Dee was meant to take that literally.

Born to a couple who grew up in the 60s, being hippy-dippy, exploring, loving and leaving, and being chill about everything from sex, clothes, money and their child was their jam. When a young Dee showed signs of being too cooped up and too serious and too worried about germs and clean water — they pushed her into their backyard and made her play in the sand and build sandcastles on the beach and stand in the rain and feel life as it flowed all over her.

Feel everything, they’d say. Feel, touch, enjoy, live to the fullest.

But that wasn’t Dee at all. Disorderly didn’t come naturally to Dee. And she didn’t want it to. She didn’t do haphazardly. She liked being organized. She liked the scissor and the nail clippers and her shoes in their right places. She liked her bookshelf in order and alphabetized by the authors’ last names.

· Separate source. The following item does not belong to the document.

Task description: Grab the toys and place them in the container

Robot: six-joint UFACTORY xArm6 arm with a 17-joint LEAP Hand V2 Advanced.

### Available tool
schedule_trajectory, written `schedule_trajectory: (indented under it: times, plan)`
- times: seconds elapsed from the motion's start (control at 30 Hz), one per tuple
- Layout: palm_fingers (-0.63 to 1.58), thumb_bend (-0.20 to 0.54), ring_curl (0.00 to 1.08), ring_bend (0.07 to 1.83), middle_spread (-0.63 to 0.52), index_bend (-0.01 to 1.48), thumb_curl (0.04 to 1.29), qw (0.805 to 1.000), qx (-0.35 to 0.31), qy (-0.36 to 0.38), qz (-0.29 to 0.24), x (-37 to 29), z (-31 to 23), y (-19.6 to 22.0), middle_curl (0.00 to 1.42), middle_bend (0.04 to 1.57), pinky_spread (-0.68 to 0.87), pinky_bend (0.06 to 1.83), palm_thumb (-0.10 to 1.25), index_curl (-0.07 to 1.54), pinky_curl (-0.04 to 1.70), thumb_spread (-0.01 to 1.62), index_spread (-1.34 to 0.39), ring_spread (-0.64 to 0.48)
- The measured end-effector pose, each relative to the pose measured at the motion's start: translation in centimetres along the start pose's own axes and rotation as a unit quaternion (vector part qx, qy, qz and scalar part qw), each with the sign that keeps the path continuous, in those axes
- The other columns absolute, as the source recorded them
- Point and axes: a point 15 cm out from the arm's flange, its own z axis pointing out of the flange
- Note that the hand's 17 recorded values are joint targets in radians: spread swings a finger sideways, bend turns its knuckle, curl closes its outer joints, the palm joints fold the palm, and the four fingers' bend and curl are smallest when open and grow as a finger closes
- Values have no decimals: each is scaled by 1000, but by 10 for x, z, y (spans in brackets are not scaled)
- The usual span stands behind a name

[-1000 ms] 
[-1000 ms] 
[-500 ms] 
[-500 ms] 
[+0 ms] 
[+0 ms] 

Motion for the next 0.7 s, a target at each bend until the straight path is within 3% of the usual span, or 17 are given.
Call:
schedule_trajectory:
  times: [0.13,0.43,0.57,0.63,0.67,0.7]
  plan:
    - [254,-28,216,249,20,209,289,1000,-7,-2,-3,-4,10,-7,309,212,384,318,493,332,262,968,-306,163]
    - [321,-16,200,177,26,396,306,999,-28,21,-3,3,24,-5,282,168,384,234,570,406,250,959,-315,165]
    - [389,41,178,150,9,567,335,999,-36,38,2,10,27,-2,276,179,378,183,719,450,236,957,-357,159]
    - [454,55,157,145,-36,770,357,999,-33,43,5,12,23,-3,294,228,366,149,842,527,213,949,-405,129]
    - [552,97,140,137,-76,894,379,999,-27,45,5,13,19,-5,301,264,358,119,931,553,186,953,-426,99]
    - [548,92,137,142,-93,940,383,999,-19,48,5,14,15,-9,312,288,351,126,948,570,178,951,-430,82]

She picked up after her parents as they changed and left behind clothes and underwear strewn about for all to find. “Undies are a part of life!” they’d exclaim when she got embarrassed. “Go with the flow, child,” they’d exhort.

From running a chicken farm to selling organic eggs to opening a store that sold jewelry and self-made art that no one bought — Dee’s folks were able to stretch her father’s disability benefit to not work and ‘try different things’. They put food on the table, picked her up from school, bought her 3rd and 4th hand clothes, and decided that was enough.

It wasn’t.

Dee tried her best but her definition of best needed more. She needed order. She would never, not ever — wear second-hand clothes — ever again, in her life. No hand-me-downs. And no weird no-career-is-the-best-career like her parents either.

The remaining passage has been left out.